▶ _Task_
Look below for the line that contains "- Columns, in", then copy it and each following line exactly, through and including the line that contains "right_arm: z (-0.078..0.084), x".

▶ _Recorded data_
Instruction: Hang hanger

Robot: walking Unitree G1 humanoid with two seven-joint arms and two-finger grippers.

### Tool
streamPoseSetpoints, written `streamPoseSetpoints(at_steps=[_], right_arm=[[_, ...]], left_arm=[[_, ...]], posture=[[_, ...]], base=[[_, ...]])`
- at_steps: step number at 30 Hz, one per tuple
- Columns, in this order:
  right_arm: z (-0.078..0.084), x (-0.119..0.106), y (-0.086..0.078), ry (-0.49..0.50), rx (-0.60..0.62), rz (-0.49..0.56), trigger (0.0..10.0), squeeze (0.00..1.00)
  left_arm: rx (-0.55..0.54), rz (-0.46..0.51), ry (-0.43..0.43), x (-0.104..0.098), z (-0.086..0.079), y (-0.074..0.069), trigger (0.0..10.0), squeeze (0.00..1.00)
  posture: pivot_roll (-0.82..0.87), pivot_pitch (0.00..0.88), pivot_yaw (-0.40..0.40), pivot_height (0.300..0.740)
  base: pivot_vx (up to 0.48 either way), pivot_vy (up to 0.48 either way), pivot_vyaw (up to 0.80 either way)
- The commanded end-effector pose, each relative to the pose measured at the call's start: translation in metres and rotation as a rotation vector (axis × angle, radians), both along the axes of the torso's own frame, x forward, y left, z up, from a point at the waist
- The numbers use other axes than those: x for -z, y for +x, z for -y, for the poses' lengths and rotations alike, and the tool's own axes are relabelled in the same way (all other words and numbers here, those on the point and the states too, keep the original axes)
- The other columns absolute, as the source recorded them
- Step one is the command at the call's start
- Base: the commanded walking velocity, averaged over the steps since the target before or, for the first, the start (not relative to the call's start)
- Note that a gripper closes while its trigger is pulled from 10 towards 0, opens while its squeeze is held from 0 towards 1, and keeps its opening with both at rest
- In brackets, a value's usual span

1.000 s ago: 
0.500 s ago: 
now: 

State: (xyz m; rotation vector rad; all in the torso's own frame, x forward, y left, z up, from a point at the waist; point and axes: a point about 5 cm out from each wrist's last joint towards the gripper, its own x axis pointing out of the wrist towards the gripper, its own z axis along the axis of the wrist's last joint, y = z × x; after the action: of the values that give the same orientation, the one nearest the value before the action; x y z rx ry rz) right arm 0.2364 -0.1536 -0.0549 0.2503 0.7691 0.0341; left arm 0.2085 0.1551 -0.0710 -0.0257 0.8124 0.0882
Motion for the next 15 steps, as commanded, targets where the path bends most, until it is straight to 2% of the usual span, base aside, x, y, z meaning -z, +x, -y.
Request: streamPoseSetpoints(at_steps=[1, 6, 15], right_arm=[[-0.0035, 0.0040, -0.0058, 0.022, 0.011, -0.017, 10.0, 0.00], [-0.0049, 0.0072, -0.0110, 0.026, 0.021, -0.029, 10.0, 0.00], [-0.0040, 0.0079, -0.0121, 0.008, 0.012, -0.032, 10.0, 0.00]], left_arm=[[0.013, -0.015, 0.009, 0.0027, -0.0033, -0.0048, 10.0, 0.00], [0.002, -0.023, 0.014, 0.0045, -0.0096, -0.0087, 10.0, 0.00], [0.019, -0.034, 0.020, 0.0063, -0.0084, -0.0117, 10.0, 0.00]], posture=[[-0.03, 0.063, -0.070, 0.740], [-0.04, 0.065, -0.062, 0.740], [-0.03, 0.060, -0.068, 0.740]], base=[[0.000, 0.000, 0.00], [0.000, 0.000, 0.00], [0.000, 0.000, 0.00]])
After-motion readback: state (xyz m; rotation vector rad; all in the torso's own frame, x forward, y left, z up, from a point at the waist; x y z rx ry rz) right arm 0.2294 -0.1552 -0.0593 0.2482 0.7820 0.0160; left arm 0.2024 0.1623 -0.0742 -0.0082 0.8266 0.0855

▶ _Answer box_
- Columns, in this order:
  right_arm: z (-0.078..0.084), x (-0.119..0.106), y (-0.086..0.078), ry (-0.49..0.50), rx (-0.60..0.62), rz (-0.49..0.56), trigger (0.0..10.0), squeeze (0.00..1.00)

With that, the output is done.